Effective connectivity in cortical regions during bottom-up perception of biological motion under attentional load: an FMRI-DCM study

The ability to detect biological motion holds an evolutionarily important role in vital and social functions. However, in our daily lives, we perceive biological motion while we are at a task most of the time. In other words, it is perceived when our attention is directed at another thing. In this aspect, understanding the dynamics of its bottom-up perception is of high importance. Meanwhile, the attentional mechanisms and where their effects occur are a matter of debate in the literature, sparking off various theories, such as early selection, late selection, and attentional load theory. Dynamic causal modeling (DCM) is a suitable tool for investigating the dynamics of attentional effects on the network, enabling the bottom-up perception of biological motion, and comparing the existing theories in the literature with Bayesian graph models. To this end, we utilized the DCM approach with fMRI data collected using an attentional load paradigm and biological motion peripheral distractors [1]. In our model space, we modeled the theories of selective attention along with two complementary models. The Bayesian Model Selection (BMS) showed that the model that explained the data the best was the model where both attentional load conditions modulated all top-down connections rather than the models of existing theories.
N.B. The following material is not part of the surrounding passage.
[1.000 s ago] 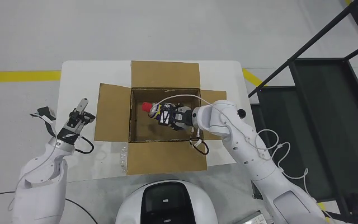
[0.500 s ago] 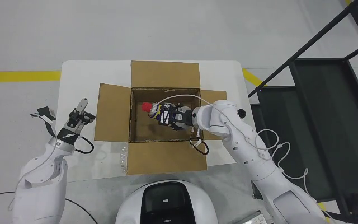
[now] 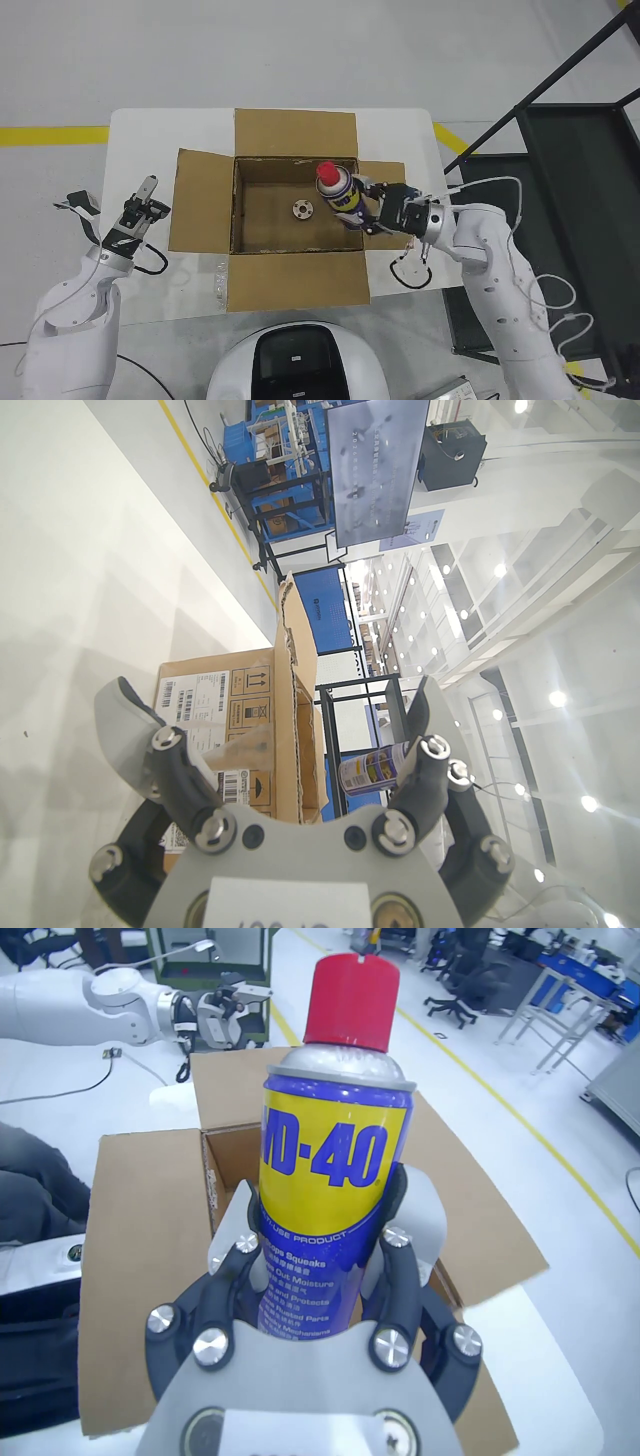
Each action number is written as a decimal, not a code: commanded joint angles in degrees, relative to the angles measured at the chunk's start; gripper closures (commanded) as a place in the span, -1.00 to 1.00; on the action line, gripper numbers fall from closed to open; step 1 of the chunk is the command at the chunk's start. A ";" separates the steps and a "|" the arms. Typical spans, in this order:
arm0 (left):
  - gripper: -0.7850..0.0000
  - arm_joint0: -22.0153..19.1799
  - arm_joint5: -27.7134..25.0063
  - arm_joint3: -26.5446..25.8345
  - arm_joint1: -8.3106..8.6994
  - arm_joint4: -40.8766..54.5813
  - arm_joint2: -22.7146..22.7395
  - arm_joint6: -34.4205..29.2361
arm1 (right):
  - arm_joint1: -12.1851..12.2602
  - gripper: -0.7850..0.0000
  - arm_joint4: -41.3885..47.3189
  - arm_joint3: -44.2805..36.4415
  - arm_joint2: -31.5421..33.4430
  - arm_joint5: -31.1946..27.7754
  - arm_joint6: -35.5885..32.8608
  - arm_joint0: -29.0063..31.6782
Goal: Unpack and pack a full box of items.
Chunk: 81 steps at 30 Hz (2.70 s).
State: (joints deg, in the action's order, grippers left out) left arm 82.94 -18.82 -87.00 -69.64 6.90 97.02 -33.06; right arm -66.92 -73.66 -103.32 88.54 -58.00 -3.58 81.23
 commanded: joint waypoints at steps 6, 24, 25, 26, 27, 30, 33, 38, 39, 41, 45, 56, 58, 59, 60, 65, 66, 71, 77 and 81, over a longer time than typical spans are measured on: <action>-1.00 0.00 0.00 0.00 0.00 0.00 0.00 0.00 | 1.81 1.00 -4.64 2.21 4.32 0.00 19.88 7.10; -1.00 0.00 0.00 0.00 0.00 0.00 0.00 0.00 | 1.94 1.00 -0.26 2.55 6.40 1.69 22.17 8.22; -1.00 0.00 0.00 0.00 0.00 0.00 0.00 0.00 | 2.07 1.00 0.26 3.00 7.47 1.16 23.37 8.90; -1.00 0.00 0.00 0.00 0.00 0.00 0.00 0.00 | 2.17 1.00 0.68 3.72 8.69 0.96 24.84 9.72; -1.00 0.00 0.00 0.00 0.00 0.00 0.00 0.00 | 2.27 1.00 0.80 4.36 9.89 0.75 26.60 10.57; -1.00 0.00 0.00 0.00 0.00 0.00 0.00 0.00 | 2.43 1.00 0.25 7.03 13.00 0.55 33.47 13.33; -1.00 0.00 0.00 0.00 0.00 0.00 0.00 0.00 | 2.45 1.00 -3.65 9.14 14.81 1.82 42.36 16.27; -1.00 0.00 0.00 0.00 0.00 0.00 0.00 0.00 | 2.39 1.00 -10.86 14.67 14.68 6.37 55.93 19.34; -1.00 0.00 0.00 0.00 0.00 0.00 0.00 0.00 | 2.39 1.00 -11.70 16.11 14.16 7.47 57.33 19.42; -1.00 0.00 0.00 0.00 0.00 0.00 0.00 0.00 | 2.47 1.00 -13.34 18.25 13.22 8.95 58.82 19.04; -1.00 0.00 0.00 0.00 0.00 0.00 0.00 0.00 | 2.60 1.00 -13.68 19.78 11.53 9.57 59.44 18.35; -1.00 0.00 0.00 0.00 0.00 0.00 0.00 0.00 | 2.62 1.00 -13.60 17.75 12.15 12.80 55.72 18.10; -1.00 0.00 0.00 0.00 0.00 0.00 0.00 0.00 | 2.54 1.00 -11.13 17.26 12.73 14.39 54.46 18.13; -1.00 0.00 0.00 0.00 0.00 0.00 0.00 0.00 | 2.49 1.00 -9.68 17.72 12.79 14.54 54.01 18.07; -1.00 0.00 0.00 0.00 0.00 0.00 0.00 0.00 | 2.48 1.00 -8.97 18.67 12.86 15.17 53.40 17.91; -1.00 0.00 0.00 0.00 0.00 0.00 0.00 0.00 | 2.31 1.00 -8.49 25.01 11.57 17.28 54.90 16.65; -1.00 0.00 0.00 0.00 0.00 0.00 0.00 0.00 | 2.25 1.00 -9.09 27.20 10.89 17.92 56.32 16.07; -1.00 0.00 0.00 0.00 0.00 0.00 0.00 0.00 | 1.93 1.00 -12.99 35.55 7.56 22.02 64.52 12.43; -1.00 0.00 0.00 0.00 0.00 0.00 0.00 0.00 | 1.21 1.00 -14.69 50.69 2.77 24.71 74.44 4.53; -1.00 0.00 0.00 0.00 0.00 0.00 0.00 0.00 | 0.78 1.00 -15.13 57.92 -0.23 25.87 75.74 0.02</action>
State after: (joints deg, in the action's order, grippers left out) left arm 82.94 -18.82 -87.00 -69.64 6.90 97.02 -33.06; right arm -66.06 -88.71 -46.98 89.13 -32.26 72.10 82.18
This showed that attentional effects take part in the bottom-up perception, not in a focused location, such as early or late, but in a more distributed manner throughout the processing pipeline. Further statistical tests on the model parameters yielded no difference between load conditions and between biological motion and scrambled motion in their modulation strengths. Yet, the strengths of biological motion on different connections were different from each other. A similar observation is also made for the low load condition but not for the scrambled motion and high load conditions. The former can be accepted as evidence for the differential processing of biological and scrambled motion. The latter may be explained by a spillover of perceptual resources on biological motion and causing competition in low-load conditions.